Беда в том, что Рифмоплет безумен. Безумен окончательно и бесповоротно. Хвостат-то когда еще это предсказывал. И вот оно, сбылось.
Безумие – страшная штука, заразная. Взять хотя бы друга моего, Ушаста. Сгинул в считаные часы – в конвульсиях и горячке. Кот, конечно, посильнее будет. Вон уже сколько держится.
Но мне от этого не легче. Потому что сторожить его сегодня – моя очередь.
Серой тенью пристраиваюсь на посту за трубой. Впереди бессонная ночь – серьезное испытание для мыши. А уж ночь наедине с безумным умирающим котом – что может быть хуже? Разве что Мрак. Что бы там ни говорили Хвостат и мой собственный опыт, я все-таки побаиваюсь. Уши трясутся – кому расскажешь, засмеют.
Жить Рифмоплету осталось недолго. Даже по нашим мышиным меркам. Уже месяц лежит он на крыше почти без движения. Находит в себе силы подняться только дважды в день. Утром Рифмоплет спускается на чердак, чтобы встретить Хозяйку, которая приносит ему молока. Вечером провожает солнце. Вот как сейчас. Надо признать, его черный силуэт, подсвеченный закатными лучами, смотрится величественно и грозно. Может, за это их люди ценят? За величие?
Когда солнце скрывается за лесом, а воздух делается черным, Рифмоплет устало сворачивается клубком. Все, кажется, спит.
Эх, мне бы его счастье. Впрочем, какое уж тут счастье. Из своего убежища я отлично чувствую запах скорой смерти.
– Эй, мышь. Подойди ближе, мышь.
Не спит, подлец.
Я, конечно, не отвечаю и не двигаюсь с места. Инструкции строго-настрого запрещают приближаться к Рифмоплету, слушать его и особенно вступать в разговор. Нельзя выдавать свое присутствие Объекту. Объекту! Так смешно формулировать умеет только Полухвост.
Но дело, конечно, не в инструкциях. Дело в Ушасте. Слишком хорошо я помню, во что превратился мой доверчивый друг после разговоров с котом. Безумие заразно. Нет уж: ни шага, ни слова.
– Не бойся, – говорит Рифмоплет. – Я тебя не съем.
Смешно. Рифмоплет не способен даже вылакать молоко, которое оставляет ему Хозяйка. Куда ему справиться со мной.
– Можешь не отвечать, мышь. Я слышу твои мысли. Ты напуган.

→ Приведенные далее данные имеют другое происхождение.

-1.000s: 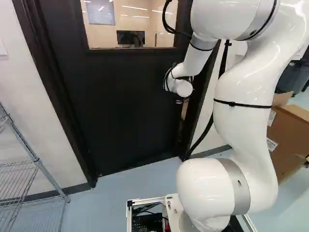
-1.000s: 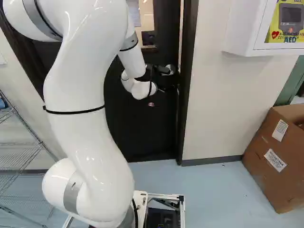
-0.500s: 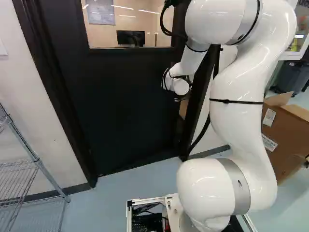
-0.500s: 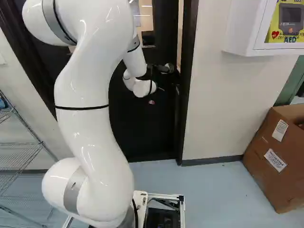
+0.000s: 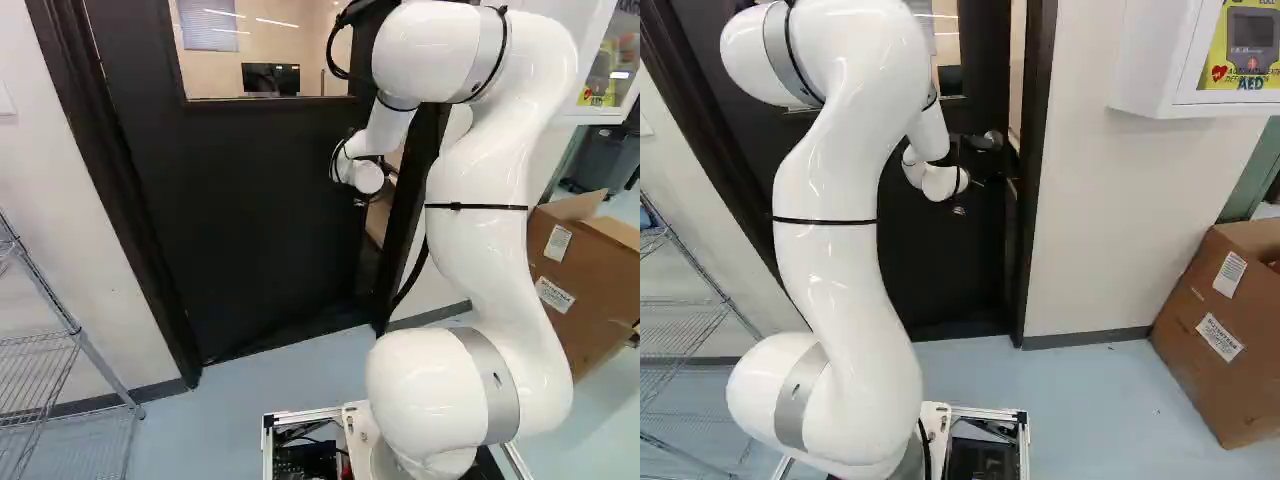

Три раза ха-ха. Мысли он слышит. Лапку не проведешь такими фокусами. Лапка, кстати, это я и есть.
– Лапка? Приятно познакомиться, Лапка. Мое имя ты знаешь.
Ох ты ж, мышиный бог! И правда слышит. Бежать, бежать отсюда! Но я только крепче прижимаюсь к кирпичу, на котором устроился. Я мышь, дитя Света. Меня не так-то просто напугать.
– Не дрожи, Лапка. Я тебя не обижу.
Не отвечать. Не думать. Тише мыши, кот на крыше, а котята еще выше.
– Куда уж выше. Сам подумай. Некуда выше. Разве что – на небо. Впрочем, они это скоро устроят.
Они?
– Вы. Мыши.
Я понимаю, куда он клонит, и мысленно кручу хвостом у виска. Кот и вправду безумен. Мыши никогда не пойдут на такое.